TASK
Repeat the material exactly, every line of it.
○ ○ ○ ○ ○
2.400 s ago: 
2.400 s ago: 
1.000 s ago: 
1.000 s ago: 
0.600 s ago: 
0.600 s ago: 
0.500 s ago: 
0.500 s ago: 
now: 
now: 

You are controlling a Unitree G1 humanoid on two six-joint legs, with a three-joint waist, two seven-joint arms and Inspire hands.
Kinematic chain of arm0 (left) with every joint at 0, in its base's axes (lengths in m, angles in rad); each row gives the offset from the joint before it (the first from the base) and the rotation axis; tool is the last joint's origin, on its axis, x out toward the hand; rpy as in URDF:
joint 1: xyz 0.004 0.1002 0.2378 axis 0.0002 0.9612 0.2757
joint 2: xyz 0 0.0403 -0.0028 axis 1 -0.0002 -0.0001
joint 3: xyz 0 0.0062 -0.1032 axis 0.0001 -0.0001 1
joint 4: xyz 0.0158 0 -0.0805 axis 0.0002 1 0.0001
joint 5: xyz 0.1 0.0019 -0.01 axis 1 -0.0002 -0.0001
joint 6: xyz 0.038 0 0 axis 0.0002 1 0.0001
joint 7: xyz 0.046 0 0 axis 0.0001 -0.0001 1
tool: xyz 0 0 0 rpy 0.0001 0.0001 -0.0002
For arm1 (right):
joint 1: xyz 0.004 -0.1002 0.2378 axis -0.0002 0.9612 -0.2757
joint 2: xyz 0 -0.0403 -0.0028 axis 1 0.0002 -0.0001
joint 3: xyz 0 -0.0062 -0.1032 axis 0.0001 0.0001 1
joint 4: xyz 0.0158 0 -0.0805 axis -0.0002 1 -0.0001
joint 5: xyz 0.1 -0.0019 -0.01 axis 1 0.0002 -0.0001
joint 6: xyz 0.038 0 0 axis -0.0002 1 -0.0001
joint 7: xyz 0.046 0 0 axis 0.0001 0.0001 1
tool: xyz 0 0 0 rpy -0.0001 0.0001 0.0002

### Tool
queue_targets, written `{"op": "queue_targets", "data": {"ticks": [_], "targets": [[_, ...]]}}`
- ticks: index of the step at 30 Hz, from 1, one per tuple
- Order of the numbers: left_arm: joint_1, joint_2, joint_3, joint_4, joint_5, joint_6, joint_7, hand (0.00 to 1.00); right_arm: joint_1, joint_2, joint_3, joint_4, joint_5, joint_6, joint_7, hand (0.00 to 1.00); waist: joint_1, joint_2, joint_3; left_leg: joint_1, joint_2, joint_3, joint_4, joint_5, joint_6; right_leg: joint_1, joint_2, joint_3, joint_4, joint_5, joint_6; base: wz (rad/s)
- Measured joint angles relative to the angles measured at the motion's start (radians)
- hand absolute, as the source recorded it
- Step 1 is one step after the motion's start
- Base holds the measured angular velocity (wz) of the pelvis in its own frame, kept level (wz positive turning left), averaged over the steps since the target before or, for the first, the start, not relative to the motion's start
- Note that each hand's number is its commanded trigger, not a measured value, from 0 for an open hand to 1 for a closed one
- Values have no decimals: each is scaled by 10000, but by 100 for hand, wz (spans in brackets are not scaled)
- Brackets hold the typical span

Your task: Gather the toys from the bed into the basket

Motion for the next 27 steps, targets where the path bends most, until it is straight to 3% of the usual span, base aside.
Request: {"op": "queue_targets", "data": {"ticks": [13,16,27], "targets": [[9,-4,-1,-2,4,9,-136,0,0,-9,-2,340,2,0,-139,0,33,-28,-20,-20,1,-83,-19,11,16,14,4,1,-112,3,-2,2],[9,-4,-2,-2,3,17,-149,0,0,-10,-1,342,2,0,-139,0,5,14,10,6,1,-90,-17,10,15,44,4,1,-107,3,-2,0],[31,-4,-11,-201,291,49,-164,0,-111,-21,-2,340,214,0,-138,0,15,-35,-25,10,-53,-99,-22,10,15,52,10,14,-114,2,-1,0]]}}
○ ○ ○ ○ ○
EXPECTED ANSWER
2.400 s ago: 
2.400 s ago: 
1.000 s ago: 
1.000 s ago: 
0.600 s ago: 
0.600 s ago: 
0.500 s ago: 
0.500 s ago: 
now: 
now: 

You are controlling a Unitree G1 humanoid on two six-joint legs, with a three-joint waist, two seven-joint arms and Inspire hands.
Kinematic chain of arm0 (left) with every joint at 0, in its base's axes (lengths in m, angles in rad); each row gives the offset from the joint before it (the first from the base) and the rotation axis; tool is the last joint's origin, on its axis, x out toward the hand; rpy as in URDF:
joint 1: xyz 0.004 0.1002 0.2378 axis 0.0002 0.9612 0.2757
joint 2: xyz 0 0.0403 -0.0028 axis 1 -0.0002 -0.0001
joint 3: xyz 0 0.0062 -0.1032 axis 0.0001 -0.0001 1
joint 4: xyz 0.0158 0 -0.0805 axis 0.0002 1 0.0001
joint 5: xyz 0.1 0.0019 -0.01 axis 1 -0.0002 -0.0001
joint 6: xyz 0.038 0 0 axis 0.0002 1 0.0001
joint 7: xyz 0.046 0 0 axis 0.0001 -0.0001 1
tool: xyz 0 0 0 rpy 0.0001 0.0001 -0.0002
For arm1 (right):
joint 1: xyz 0.004 -0.1002 0.2378 axis -0.0002 0.9612 -0.2757
joint 2: xyz 0 -0.0403 -0.0028 axis 1 0.0002 -0.0001
joint 3: xyz 0 -0.0062 -0.1032 axis 0.0001 0.0001 1
joint 4: xyz 0.0158 0 -0.0805 axis -0.0002 1 -0.0001
joint 5: xyz 0.1 -0.0019 -0.01 axis 1 0.0002 -0.0001
joint 6: xyz 0.038 0 0 axis -0.0002 1 -0.0001
joint 7: xyz 0.046 0 0 axis 0.0001 0.0001 1
tool: xyz 0 0 0 rpy -0.0001 0.0001 0.0002

### Tool
queue_targets, written `{"op": "queue_targets", "data": {"ticks": [_], "targets": [[_, ...]]}}`
- ticks: index of the step at 30 Hz, from 1, one per tuple
- Order of the numbers: left_arm: joint_1, joint_2, joint_3, joint_4, joint_5, joint_6, joint_7, hand (0.00 to 1.00); right_arm: joint_1, joint_2, joint_3, joint_4, joint_5, joint_6, joint_7, hand (0.00 to 1.00); waist: joint_1, joint_2, joint_3; left_leg: joint_1, joint_2, joint_3, joint_4, joint_5, joint_6; right_leg: joint_1, joint_2, joint_3, joint_4, joint_5, joint_6; base: wz (rad/s)
- Measured joint angles relative to the angles measured at the motion's start (radians)
- hand absolute, as the source recorded it
- Step 1 is one step after the motion's start
- Base holds the measured angular velocity (wz) of the pelvis in its own frame, kept level (wz positive turning left), averaged over the steps since the target before or, for the first, the start, not relative to the motion's start
- Note that each hand's number is its commanded trigger, not a measured value, from 0 for an open hand to 1 for a closed one
- Values have no decimals: each is scaled by 10000, but by 100 for hand, wz (spans in brackets are not scaled)
- Brackets hold the typical span

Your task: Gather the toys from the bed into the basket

Motion for the next 27 steps, targets where the path bends most, until it is straight to 3% of the usual span, base aside.
Request: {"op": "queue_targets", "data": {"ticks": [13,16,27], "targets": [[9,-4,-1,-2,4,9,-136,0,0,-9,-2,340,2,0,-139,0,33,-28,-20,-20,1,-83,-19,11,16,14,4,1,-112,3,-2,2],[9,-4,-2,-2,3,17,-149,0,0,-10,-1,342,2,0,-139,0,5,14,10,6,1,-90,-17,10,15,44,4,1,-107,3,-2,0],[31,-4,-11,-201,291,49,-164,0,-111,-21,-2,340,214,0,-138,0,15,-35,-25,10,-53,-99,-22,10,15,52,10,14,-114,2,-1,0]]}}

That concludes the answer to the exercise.